## ASSIGNMENT
Go through the listing below and output exactly the line with "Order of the", the line with "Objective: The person", and each line between; omit the rest.

## SUPPLIED DATA
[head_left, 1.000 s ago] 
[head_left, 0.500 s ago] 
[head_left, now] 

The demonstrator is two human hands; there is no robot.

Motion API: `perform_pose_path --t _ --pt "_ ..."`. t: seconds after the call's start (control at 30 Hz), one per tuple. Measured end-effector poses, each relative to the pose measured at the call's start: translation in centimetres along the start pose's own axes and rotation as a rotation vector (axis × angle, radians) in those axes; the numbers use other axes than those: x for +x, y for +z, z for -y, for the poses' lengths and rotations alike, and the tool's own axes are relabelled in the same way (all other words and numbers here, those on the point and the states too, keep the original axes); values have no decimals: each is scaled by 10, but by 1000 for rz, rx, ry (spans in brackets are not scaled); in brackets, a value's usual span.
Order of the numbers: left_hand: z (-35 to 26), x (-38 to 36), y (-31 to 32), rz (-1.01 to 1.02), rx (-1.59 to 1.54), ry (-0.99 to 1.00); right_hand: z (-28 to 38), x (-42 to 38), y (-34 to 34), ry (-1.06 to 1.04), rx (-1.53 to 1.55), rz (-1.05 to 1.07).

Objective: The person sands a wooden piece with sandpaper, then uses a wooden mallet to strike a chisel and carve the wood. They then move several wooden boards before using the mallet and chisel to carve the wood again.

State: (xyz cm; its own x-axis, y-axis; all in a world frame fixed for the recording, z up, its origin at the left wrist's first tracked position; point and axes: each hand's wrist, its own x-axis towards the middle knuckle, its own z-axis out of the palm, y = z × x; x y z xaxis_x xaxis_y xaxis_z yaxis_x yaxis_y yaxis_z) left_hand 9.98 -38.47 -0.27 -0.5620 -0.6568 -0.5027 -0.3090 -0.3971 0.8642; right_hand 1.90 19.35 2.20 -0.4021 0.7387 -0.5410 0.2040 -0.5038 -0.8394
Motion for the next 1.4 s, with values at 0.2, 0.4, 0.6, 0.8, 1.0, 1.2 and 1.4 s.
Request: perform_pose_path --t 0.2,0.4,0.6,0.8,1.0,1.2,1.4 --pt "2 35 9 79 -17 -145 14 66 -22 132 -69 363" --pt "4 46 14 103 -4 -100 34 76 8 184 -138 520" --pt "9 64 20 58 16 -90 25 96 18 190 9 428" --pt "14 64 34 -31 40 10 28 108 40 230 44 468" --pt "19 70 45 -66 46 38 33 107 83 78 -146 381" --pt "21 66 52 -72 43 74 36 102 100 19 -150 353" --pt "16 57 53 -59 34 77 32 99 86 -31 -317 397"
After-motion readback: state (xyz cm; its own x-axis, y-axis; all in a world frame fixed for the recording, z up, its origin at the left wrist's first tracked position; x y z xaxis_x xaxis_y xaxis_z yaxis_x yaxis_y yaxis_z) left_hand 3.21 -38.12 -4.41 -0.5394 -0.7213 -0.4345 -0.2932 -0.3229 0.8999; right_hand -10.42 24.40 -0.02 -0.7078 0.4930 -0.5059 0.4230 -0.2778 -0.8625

## ANSWER FOR THE TASK
Order of the numbers: left_hand: z (-35 to 26), x (-38 to 36), y (-31 to 32), rz (-1.01 to 1.02), rx (-1.59 to 1.54), ry (-0.99 to 1.00); right_hand: z (-28 to 38), x (-42 to 38), y (-34 to 34), ry (-1.06 to 1.04), rx (-1.53 to 1.55), rz (-1.05 to 1.07).

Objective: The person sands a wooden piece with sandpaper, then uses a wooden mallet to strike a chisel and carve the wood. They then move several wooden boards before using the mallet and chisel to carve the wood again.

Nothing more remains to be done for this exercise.